**WORK ORDER:**
In the data that follows, find the line with "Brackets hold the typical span"; transcribe it, every later line up to the one with "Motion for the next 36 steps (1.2", and that line as well, exactly and with no others.
'''
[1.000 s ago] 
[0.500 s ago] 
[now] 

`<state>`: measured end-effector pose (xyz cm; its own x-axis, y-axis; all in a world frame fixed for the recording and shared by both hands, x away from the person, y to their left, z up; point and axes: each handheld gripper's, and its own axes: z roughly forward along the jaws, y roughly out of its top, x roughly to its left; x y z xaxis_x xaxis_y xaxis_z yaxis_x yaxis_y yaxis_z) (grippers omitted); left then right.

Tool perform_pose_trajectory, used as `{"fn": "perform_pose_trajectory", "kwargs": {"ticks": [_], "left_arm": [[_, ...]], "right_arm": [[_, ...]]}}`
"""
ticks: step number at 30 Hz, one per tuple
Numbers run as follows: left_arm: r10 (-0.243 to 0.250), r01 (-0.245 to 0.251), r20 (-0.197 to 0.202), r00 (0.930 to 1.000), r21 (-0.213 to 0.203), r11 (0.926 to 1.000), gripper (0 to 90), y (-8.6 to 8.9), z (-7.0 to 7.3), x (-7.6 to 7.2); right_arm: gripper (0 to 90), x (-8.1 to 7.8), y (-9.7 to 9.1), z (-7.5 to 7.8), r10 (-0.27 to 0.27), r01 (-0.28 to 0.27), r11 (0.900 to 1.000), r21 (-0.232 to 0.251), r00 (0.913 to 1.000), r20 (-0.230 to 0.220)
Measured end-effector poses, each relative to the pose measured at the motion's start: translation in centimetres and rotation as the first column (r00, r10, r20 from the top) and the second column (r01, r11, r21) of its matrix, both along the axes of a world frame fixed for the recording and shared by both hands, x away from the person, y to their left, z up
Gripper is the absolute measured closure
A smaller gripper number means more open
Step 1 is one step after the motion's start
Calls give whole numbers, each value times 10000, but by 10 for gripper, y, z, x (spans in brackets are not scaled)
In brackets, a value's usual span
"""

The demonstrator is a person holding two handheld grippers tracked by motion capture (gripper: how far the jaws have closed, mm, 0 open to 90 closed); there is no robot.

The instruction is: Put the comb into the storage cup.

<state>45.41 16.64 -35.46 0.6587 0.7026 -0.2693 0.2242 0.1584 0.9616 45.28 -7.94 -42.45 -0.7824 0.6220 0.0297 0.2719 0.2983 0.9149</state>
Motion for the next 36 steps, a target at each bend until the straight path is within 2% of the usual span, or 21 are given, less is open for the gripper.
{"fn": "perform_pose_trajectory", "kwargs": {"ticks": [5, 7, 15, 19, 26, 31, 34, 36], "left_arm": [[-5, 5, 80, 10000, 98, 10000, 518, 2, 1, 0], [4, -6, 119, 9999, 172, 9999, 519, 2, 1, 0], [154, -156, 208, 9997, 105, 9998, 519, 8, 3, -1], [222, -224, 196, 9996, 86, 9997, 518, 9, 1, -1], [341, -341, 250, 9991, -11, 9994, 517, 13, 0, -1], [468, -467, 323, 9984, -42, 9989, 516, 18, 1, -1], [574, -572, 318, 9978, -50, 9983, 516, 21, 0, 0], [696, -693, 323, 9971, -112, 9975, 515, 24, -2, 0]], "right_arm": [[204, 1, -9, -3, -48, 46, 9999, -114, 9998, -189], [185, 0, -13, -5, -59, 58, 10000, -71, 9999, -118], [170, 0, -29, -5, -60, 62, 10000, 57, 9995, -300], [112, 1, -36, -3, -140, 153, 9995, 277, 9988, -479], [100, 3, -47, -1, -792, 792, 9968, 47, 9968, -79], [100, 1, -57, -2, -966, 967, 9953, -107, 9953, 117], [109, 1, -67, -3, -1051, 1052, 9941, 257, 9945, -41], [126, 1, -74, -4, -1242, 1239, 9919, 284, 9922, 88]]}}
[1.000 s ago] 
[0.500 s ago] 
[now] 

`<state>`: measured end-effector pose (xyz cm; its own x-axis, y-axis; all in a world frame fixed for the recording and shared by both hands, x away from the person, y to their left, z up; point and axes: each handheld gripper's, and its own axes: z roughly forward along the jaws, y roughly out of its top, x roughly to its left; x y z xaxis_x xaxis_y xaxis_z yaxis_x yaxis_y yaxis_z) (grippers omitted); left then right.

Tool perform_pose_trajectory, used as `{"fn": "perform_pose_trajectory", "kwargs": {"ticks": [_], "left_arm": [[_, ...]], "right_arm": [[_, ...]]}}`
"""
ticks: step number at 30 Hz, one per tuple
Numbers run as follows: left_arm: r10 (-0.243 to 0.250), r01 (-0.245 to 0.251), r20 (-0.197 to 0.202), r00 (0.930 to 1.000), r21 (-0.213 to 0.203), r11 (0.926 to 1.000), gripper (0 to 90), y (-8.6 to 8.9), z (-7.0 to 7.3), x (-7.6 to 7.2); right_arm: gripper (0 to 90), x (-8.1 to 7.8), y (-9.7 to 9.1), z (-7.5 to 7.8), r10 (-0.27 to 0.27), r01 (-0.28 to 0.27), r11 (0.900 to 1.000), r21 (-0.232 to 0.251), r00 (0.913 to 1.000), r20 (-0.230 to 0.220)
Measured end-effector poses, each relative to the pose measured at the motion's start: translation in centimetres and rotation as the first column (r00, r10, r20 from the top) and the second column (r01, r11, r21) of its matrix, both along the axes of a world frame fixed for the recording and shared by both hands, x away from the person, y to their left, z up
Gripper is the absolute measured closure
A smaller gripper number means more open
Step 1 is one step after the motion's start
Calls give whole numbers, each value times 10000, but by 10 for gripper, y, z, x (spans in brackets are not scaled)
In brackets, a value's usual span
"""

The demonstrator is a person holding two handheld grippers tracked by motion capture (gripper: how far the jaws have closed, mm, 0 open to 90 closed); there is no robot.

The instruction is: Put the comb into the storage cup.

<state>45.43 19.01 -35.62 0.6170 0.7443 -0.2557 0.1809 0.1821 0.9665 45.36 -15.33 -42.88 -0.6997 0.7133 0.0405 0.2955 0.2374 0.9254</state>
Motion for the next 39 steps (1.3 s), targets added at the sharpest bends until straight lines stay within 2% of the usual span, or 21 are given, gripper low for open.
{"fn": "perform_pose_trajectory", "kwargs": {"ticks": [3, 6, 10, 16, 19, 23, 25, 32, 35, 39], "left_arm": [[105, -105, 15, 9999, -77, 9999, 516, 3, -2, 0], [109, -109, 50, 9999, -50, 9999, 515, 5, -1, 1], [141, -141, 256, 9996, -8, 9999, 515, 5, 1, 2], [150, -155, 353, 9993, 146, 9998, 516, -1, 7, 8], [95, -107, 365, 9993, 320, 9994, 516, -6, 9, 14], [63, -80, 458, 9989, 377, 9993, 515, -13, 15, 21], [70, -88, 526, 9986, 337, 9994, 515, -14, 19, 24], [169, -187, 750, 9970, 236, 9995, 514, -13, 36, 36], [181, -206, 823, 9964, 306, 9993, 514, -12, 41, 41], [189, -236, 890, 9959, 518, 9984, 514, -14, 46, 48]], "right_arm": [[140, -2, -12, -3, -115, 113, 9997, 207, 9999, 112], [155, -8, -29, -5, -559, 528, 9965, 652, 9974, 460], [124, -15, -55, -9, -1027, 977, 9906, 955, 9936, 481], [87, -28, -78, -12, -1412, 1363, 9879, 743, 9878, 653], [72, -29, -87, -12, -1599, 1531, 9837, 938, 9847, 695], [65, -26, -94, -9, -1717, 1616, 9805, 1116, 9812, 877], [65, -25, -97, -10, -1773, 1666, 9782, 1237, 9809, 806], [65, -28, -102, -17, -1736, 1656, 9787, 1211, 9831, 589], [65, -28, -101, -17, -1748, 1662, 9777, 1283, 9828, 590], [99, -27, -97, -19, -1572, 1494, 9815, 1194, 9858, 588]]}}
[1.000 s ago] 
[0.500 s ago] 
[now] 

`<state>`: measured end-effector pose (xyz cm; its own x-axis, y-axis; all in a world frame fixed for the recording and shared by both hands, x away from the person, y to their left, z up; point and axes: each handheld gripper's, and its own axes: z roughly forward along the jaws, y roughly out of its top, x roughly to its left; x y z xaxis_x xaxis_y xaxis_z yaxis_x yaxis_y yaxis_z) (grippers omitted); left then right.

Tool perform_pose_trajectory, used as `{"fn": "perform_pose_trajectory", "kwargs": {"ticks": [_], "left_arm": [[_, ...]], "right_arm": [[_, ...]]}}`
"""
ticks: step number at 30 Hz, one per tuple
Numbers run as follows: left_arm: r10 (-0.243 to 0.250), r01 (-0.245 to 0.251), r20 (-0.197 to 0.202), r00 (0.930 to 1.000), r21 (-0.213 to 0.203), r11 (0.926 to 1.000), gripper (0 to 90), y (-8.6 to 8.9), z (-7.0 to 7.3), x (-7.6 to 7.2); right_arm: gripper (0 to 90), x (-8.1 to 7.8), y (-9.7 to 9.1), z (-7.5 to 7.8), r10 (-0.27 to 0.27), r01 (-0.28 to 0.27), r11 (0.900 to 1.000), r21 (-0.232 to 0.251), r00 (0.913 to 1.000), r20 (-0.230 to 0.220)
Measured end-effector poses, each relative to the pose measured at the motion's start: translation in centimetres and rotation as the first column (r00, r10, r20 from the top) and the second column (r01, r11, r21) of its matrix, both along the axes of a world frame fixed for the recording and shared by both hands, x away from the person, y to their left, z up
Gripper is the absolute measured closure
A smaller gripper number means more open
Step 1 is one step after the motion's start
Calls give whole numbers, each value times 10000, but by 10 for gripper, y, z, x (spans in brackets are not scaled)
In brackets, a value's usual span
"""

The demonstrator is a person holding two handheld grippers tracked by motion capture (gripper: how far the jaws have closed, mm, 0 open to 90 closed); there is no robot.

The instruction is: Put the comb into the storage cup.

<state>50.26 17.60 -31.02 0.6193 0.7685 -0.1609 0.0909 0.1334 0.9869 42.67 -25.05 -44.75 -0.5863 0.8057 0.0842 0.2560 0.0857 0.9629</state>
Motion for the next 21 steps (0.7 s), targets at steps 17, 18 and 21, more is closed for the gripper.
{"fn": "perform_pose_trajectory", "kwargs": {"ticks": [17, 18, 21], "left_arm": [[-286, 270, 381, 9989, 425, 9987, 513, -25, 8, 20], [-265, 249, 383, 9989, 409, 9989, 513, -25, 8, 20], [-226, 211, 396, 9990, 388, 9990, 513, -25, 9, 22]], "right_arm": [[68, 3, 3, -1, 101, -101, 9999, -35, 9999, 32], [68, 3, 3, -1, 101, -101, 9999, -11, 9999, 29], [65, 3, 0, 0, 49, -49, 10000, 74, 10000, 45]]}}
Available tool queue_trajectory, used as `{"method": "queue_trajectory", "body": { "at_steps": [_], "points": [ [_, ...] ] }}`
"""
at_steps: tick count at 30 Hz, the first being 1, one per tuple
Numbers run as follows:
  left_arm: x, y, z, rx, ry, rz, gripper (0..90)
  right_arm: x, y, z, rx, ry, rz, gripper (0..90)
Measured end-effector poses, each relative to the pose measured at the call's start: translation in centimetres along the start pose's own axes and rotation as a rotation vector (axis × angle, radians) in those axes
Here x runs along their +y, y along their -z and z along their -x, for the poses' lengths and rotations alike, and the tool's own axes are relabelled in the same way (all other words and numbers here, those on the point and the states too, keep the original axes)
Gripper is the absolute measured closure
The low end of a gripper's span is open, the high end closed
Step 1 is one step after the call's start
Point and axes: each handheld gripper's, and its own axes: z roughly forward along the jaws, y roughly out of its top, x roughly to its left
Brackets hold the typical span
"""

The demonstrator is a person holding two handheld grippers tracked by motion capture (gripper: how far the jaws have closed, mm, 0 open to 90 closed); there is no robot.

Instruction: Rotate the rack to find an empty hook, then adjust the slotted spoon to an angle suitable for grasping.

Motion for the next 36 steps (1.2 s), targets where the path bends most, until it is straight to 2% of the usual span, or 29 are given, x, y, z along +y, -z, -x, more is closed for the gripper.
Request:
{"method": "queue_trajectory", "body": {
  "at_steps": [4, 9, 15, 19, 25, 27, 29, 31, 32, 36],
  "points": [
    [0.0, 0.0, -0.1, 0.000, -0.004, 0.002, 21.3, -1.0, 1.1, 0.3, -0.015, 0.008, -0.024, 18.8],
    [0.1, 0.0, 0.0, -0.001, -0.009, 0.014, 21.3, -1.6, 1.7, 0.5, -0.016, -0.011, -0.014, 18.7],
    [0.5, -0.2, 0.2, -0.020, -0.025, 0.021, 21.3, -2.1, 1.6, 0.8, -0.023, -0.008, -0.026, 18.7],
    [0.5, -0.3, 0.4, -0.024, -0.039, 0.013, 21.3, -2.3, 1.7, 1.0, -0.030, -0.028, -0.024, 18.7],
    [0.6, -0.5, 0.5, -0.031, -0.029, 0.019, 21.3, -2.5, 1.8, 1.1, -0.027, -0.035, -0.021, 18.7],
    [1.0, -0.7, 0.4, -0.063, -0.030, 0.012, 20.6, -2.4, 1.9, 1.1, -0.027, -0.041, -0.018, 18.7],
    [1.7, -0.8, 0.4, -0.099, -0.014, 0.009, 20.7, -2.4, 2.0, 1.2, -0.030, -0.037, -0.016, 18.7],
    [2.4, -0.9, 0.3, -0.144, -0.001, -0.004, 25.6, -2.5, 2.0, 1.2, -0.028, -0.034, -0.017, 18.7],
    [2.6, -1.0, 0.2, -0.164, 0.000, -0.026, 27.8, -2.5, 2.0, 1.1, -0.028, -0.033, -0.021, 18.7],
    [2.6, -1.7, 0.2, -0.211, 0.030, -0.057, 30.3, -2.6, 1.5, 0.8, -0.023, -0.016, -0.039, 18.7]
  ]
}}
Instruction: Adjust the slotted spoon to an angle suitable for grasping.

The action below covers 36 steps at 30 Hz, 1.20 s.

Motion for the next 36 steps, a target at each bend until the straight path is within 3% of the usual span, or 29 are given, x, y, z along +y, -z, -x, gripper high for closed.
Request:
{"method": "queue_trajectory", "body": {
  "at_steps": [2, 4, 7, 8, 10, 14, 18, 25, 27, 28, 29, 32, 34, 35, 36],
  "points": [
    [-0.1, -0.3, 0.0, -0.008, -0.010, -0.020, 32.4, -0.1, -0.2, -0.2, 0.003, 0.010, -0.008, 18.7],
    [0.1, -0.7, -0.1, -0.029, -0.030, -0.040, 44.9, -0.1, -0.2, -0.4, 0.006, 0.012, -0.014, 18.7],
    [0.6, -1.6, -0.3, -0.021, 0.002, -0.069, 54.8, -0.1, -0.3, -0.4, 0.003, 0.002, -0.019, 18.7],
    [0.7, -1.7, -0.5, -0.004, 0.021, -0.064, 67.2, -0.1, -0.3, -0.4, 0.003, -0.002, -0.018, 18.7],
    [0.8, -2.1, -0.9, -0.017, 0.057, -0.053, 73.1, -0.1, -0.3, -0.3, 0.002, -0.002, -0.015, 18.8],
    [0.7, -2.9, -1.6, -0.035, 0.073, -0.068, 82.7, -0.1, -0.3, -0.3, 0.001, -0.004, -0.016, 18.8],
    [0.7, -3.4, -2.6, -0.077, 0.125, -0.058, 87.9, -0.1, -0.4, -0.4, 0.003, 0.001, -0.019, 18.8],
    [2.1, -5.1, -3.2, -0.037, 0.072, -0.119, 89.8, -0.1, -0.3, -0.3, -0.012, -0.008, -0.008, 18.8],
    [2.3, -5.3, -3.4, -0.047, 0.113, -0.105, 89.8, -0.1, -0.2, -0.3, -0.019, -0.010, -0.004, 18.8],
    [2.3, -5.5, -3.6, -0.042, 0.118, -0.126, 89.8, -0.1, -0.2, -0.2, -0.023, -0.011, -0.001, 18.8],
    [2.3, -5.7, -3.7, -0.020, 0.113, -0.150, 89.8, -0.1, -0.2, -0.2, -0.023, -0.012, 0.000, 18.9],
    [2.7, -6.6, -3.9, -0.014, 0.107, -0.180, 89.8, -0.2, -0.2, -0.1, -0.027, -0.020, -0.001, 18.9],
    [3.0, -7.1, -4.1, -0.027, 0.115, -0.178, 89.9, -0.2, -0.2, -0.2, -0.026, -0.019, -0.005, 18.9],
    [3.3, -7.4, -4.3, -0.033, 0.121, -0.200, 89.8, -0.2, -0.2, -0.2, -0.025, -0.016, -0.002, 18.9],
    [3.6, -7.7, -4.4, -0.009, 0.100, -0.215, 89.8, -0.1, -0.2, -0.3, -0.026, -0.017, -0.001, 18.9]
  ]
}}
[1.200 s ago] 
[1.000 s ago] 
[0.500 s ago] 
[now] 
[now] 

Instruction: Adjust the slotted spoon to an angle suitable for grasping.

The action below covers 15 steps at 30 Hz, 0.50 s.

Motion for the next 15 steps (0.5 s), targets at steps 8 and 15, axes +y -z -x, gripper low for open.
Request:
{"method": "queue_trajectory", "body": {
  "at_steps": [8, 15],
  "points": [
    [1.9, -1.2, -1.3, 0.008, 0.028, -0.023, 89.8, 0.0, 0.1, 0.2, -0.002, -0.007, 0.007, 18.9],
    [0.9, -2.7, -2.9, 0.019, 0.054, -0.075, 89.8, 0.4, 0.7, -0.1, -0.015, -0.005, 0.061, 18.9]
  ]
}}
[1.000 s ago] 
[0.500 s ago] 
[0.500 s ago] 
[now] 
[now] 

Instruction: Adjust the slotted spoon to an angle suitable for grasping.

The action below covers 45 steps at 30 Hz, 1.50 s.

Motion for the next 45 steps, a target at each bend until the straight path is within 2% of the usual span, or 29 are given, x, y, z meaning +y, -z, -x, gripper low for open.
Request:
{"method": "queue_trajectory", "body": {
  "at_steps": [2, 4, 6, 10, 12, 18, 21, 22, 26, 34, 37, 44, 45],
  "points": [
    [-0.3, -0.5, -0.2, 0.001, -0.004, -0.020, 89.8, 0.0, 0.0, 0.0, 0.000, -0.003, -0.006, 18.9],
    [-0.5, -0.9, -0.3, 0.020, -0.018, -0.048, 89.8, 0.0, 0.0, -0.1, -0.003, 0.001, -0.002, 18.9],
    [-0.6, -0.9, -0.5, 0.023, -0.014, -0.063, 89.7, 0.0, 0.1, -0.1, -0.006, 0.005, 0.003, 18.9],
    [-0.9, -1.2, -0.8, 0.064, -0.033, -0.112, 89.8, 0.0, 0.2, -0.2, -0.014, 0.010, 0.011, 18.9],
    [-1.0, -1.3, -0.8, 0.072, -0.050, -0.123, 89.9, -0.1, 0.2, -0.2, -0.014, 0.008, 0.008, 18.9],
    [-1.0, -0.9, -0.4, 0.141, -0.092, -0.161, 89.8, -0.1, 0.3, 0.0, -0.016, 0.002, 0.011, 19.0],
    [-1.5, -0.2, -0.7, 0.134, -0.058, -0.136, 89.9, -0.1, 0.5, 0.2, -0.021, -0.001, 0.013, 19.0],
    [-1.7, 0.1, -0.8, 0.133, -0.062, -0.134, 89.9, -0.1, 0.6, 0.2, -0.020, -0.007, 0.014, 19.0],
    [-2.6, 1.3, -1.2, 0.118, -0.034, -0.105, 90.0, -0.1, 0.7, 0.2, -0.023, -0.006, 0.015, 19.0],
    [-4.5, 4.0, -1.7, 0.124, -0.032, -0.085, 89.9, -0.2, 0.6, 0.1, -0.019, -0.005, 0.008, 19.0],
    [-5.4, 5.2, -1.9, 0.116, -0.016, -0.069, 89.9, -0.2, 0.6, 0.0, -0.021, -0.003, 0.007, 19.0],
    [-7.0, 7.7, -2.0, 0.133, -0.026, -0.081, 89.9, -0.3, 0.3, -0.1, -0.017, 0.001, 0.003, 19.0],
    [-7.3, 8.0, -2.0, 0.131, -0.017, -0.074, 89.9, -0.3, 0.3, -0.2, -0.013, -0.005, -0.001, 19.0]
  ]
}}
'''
**TASK RESULT:**
Brackets hold the typical span
"""

The demonstrator is a person holding two handheld grippers tracked by motion capture (gripper: how far the jaws have closed, mm, 0 open to 90 closed); there is no robot.

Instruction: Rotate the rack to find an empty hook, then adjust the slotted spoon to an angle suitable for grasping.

Motion for the next 36 steps (1.2 s), targets where the path bends most, until it is straight to 2% of the usual span, or 29 are given, x, y, z along +y, -z, -x, more is closed for the gripper.

The answer has been given, and the exercise is done.